Abstract

Due to the increasing popularity of smartphones and tablets, mobile apps are becoming the preferred portals for users to access various network services in both residential and enterprise environments. Predominantly using generic HTTP or HTTPS protocols, traffic from different mobile apps is largely indistinguishable. This loss of visibility into mobile app traffic brings new challenges to network management and traffic analysis. It has became very hard to implement network policies based on the differentiation between traffic from compliant and non-compliant mobile apps. This paper presents a system that not only provides network administrators the much desired capability of enforcing policies on mobile app traffic, but also does that at a fine per-user granularity. The proposed system takes a Network Functions Virtualization (NFV) approach and virtualizes an edge router into multiple virtual data planes. Specifically, each data plane serves solely to one particular user and consists of user-specific virtualized network functions.
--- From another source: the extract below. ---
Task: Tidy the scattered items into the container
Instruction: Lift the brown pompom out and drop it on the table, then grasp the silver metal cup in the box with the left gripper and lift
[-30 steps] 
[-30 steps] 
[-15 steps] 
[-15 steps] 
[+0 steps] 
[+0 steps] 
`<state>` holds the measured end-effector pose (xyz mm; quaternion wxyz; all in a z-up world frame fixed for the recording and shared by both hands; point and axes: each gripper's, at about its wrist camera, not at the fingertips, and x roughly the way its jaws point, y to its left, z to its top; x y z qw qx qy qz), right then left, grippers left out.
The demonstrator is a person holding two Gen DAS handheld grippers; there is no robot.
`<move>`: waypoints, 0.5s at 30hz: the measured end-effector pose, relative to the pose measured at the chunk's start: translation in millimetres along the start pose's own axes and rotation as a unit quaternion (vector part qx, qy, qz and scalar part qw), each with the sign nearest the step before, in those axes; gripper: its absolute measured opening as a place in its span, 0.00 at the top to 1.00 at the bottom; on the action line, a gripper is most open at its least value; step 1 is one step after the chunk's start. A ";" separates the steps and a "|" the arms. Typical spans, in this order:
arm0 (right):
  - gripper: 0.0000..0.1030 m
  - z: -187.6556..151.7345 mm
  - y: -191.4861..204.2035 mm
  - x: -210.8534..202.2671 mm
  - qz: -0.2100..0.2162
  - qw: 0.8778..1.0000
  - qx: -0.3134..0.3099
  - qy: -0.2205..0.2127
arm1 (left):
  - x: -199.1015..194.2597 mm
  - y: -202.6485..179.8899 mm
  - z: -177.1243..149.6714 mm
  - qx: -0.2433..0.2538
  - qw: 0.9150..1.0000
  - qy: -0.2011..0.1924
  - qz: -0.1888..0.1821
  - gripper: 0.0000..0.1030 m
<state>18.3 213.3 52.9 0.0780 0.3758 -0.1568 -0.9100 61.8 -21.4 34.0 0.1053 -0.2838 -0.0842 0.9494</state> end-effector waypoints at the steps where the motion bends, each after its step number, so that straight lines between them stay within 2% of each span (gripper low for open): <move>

The independence of the virtual data planes facilitates enforcing network policies at the per-user level. To enable policy enforcement on mobile apps, our system includes a sophisticated mobile app identification module to recognize traffic from different apps using preloaded traffic signatures. By exploiting TLS proxying, our system can even enforce policies on those mobile apps adopting traffic encryption. We have implemented a prototype of the proposed system as a wireless access point (AP) using a commodity small form factor PC. Our preliminary experimental evaluations show that the system can scale to modest number of users without much impacting user experience in using the network.